What is expected>
What are the lines from the top of the entries through the one with "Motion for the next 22"? Write them out exactly, with no pictures.

Segment Start: Records for the task

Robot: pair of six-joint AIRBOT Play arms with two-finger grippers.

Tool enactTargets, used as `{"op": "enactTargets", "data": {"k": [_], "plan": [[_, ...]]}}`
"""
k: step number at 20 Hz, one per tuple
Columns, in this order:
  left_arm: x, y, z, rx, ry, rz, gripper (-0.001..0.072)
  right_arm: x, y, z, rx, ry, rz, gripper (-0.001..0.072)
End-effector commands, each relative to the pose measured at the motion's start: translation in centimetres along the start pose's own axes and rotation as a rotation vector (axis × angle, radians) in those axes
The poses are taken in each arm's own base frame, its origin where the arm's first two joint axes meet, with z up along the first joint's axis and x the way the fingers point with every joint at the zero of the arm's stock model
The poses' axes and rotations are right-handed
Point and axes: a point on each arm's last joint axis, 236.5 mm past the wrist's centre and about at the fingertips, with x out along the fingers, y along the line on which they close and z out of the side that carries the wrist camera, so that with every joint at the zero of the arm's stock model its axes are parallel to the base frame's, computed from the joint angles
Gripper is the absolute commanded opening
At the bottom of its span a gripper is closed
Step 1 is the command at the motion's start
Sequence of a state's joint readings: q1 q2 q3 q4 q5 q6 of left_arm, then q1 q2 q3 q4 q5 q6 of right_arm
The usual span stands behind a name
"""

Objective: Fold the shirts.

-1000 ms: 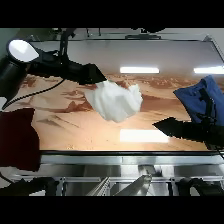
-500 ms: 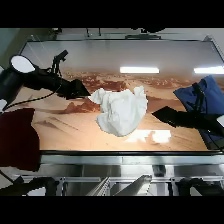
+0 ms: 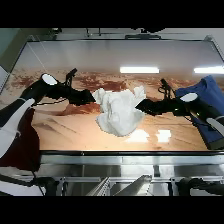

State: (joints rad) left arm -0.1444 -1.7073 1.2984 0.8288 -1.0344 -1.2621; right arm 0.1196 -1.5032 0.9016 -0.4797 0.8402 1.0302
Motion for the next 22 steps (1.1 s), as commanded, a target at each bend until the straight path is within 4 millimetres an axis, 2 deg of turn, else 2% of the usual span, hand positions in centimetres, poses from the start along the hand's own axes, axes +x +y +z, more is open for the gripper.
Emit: {"op": "enactTargets", "data": {"k": [1,5,8,9,11,12,13,14,16,18,20,22], "plan": [[3.8,-0.7,1.4,0.043,0.032,-0.017,0.0452,2.9,0.9,0.3,0.016,0.032,0.046,0.0338],[6.6,-1.6,1.5,0.079,0.088,-0.037,0.0452,2.6,2.0,0.7,0.0,0.021,0.082,0.0337],[7.3,-1.9,1.9,0.085,0.096,-0.05,0.0451,2.5,2.4,0.1,-0.001,0.048,0.099,0.0336],[7.4,-1.9,2.2,0.087,0.092,-0.05,0.0427,2.5,2.5,0.0,-0.002,0.053,0.102,0.0332],[7.4,-2.2,2.5,0.095,0.086,-0.053,0.0121,2.5,2.5,0.0,-0.002,0.053,0.102,0.0078],[7.3,-2.6,2.4,0.104,0.093,-0.058,0.0018,2.5,2.5,0.0,-0.002,0.053,0.102,0.0082],[7.1,-2.9,2.4,0.11,0.1,-0.063,0.0026,2.5,2.5,0.0,-0.002,0.053,0.102,0.0073],[6.8,-3.2,2.3,0.117,0.111,-0.07,0.0025,2.5,2.6,-0.1,-0.001,0.058,0.106,0.0016],[5.9,-3.8,2.5,0.136,0.127,-0.084,0.0025,2.3,2.9,-0.1,-0.006,0.057,0.111,0.0015],[4.1,-4.3,3.3,0.154,0.125,-0.099,0.0025,1.4,3.6,0.4,-0.024,0.037,0.12,0.0015],[1.9,-4.5,4.6,0.163,0.087,-0.102,0.0025,-0.4,4.4,1.7,-0.042,-0.011,0.128,0.0015],[-0.6,-4.5,5.9,0.166,0.035,-0.097,0.0025,-3.0,5.2,3.4,-0.063,-0.081,0.135,0.0015]]}}
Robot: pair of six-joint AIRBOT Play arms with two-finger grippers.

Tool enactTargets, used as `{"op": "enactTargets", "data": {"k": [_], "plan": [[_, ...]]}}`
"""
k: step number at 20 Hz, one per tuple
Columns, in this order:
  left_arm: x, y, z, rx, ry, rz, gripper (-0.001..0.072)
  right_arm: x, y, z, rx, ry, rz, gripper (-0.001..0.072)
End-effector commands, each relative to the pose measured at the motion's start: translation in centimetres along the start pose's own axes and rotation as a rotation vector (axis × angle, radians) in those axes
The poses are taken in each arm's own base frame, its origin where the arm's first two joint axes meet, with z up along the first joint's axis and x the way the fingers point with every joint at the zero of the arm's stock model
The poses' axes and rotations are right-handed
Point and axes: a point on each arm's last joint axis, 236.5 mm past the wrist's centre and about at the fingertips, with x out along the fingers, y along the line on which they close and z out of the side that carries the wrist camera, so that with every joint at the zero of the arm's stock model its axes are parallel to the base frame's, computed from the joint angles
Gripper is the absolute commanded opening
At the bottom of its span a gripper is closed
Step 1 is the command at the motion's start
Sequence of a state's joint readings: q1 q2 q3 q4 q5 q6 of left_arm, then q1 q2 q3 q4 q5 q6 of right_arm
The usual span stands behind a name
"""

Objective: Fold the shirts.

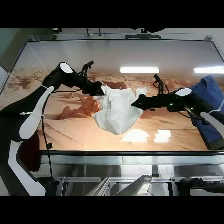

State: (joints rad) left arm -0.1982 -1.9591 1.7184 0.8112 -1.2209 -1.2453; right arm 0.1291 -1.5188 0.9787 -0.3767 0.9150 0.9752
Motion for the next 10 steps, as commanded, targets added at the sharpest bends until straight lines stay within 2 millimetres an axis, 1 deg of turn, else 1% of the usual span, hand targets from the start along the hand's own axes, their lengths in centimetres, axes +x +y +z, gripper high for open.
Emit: {"op": "enactTargets", "data": {"k": [1,3,6,8,10], "plan": [[-4.3,-0.5,1.5,0.018,-0.063,0.004,0.0024,-3.6,1.8,2.6,-0.042,-0.1,0.01,0.0015],[-6.8,-0.7,2.2,0.031,-0.107,0.012,0.0025,-6.0,2.8,3.9,-0.068,-0.163,0.013,0.0015],[-10.6,-2.1,2.0,0.057,-0.133,0.01,0.0025,-8.9,4.7,5.2,-0.111,-0.237,0.023,0.0015],[-13.4,-3.8,1.7,0.092,-0.157,0.011,0.0025,-10.6,7.1,5.8,-0.161,-0.291,0.054,0.0015],[-16.3,-5.8,1.3,0.133,-0.191,0.017,0.0025,-12.9,10.8,6.5,-0.231,-0.372,0.123,0.0015]]}}
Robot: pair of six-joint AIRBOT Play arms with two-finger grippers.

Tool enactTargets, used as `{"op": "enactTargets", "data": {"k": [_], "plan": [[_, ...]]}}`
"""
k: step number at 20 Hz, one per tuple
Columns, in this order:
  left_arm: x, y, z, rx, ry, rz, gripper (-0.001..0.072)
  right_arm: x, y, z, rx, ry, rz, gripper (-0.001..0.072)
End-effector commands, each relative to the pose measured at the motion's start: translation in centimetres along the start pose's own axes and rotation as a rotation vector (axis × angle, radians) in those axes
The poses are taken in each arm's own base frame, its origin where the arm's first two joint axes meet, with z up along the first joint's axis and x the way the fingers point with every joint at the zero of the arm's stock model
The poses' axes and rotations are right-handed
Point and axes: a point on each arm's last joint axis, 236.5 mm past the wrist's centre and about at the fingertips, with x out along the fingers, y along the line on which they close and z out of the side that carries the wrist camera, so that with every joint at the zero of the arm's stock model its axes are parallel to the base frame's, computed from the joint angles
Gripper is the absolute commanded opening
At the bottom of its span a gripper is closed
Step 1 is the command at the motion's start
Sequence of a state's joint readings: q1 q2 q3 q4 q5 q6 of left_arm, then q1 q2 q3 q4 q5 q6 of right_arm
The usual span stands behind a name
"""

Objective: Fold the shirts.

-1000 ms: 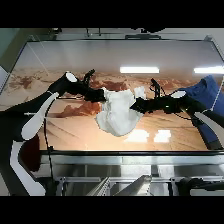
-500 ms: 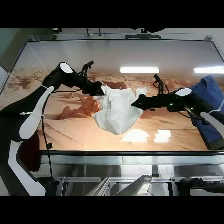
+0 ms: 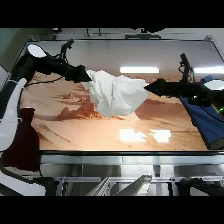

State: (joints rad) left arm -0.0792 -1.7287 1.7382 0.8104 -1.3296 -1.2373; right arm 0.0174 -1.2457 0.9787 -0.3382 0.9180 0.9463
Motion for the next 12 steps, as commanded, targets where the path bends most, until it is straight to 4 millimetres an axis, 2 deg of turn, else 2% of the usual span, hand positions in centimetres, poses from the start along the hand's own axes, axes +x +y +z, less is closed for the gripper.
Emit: {"op": "enactTargets", "data": {"k": [1,3,5,7,9,11,12], "plan": [[-5.7,-3.3,0.2,0.069,-0.054,0.006,0.0025,-3.7,6.2,3.7,-0.114,-0.175,0.11,0.0015],[-9.6,-5.4,0.2,0.113,-0.11,0.023,0.0025,-7.6,10.3,6.6,-0.21,-0.338,0.155,0.0015],[-13.8,-7.5,0.1,0.158,-0.183,0.049,0.0025,-12.4,13.9,8.8,-0.295,-0.508,0.163,0.0015],[-17.7,-10.2,-0.2,0.215,-0.271,0.077,0.0025,-16.0,17.3,8.9,-0.381,-0.601,0.179,0.0015],[-20.1,-13.2,-1.0,0.278,-0.324,0.087,0.0026,-17.2,19.3,7.9,-0.422,-0.611,0.21,0.0015],[-20.4,-15.8,-2.3,0.325,-0.335,0.07,0.0025,-16.1,20.0,6.3,-0.433,-0.545,0.255,0.0015],[-19.7,-16.6,-3.1,0.332,-0.327,0.054,0.0026,-14.8,19.8,5.2,-0.417,-0.488,0.271,0.0015]]}}
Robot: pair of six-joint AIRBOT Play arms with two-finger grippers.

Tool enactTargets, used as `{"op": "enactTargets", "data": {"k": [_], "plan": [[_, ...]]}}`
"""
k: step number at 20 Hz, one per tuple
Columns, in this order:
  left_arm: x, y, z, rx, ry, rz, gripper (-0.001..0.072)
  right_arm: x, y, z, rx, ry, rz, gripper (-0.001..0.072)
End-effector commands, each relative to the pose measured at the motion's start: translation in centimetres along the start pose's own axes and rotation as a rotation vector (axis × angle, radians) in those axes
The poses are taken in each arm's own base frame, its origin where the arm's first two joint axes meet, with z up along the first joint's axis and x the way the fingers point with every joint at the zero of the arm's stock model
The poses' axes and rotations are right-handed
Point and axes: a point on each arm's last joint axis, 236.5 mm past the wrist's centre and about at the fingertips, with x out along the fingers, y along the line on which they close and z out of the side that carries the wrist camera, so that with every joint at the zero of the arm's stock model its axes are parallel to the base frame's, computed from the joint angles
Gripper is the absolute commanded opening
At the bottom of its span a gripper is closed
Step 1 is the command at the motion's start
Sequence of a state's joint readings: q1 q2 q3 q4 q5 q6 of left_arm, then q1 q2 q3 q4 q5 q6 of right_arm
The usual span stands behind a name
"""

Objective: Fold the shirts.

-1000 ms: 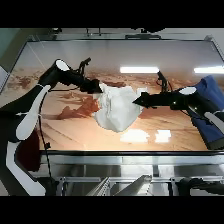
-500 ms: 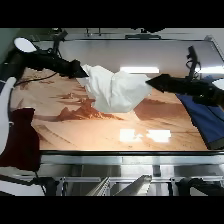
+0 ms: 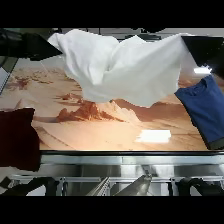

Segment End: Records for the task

Written response>
Robot: pair of six-joint AIRBOT Play arms with two-finger grippers.

Tool enactTargets, used as `{"op": "enactTargets", "data": {"k": [_], "plan": [[_, ...]]}}`
"""
k: step number at 20 Hz, one per tuple
Columns, in this order:
  left_arm: x, y, z, rx, ry, rz, gripper (-0.001..0.072)
  right_arm: x, y, z, rx, ry, rz, gripper (-0.001..0.072)
End-effector commands, each relative to the pose measured at the motion's start: translation in centimetres along the start pose's own axes and rotation as a rotation vector (axis × angle, radians) in those axes
The poses are taken in each arm's own base frame, its origin where the arm's first two joint axes meet, with z up along the first joint's axis and x the way the fingers point with every joint at the zero of the arm's stock model
The poses' axes and rotations are right-handed
Point and axes: a point on each arm's last joint axis, 236.5 mm past the wrist's centre and about at the fingertips, with x out along the fingers, y along the line on which they close and z out of the side that carries the wrist camera, so that with every joint at the zero of the arm's stock model its axes are parallel to the base frame's, computed from the joint angles
Gripper is the absolute commanded opening
At the bottom of its span a gripper is closed
Step 1 is the command at the motion's start
Sequence of a state's joint readings: q1 q2 q3 q4 q5 q6 of left_arm, then q1 q2 q3 q4 q5 q6 of right_arm
The usual span stands behind a name
"""

Objective: Fold the shirts.

-1000 ms: 
-500 ms: 
+0 ms: 

State: (joints rad) left arm -0.1444 -1.7073 1.2984 0.8288 -1.0344 -1.2621; right arm 0.1196 -1.5032 0.9016 -0.4797 0.8402 1.0302
Motion for the next 22 steps (1.1 s), as commanded, a target at each bend until the straight path is within 4 millimetres an axis, 2 deg of turn, else 2% of the usual span, hand positions in centimetres, poses from the start along the hand's own axes, axes +x +y +z, more is open for the gripper.

No more is needed to finish this exercise.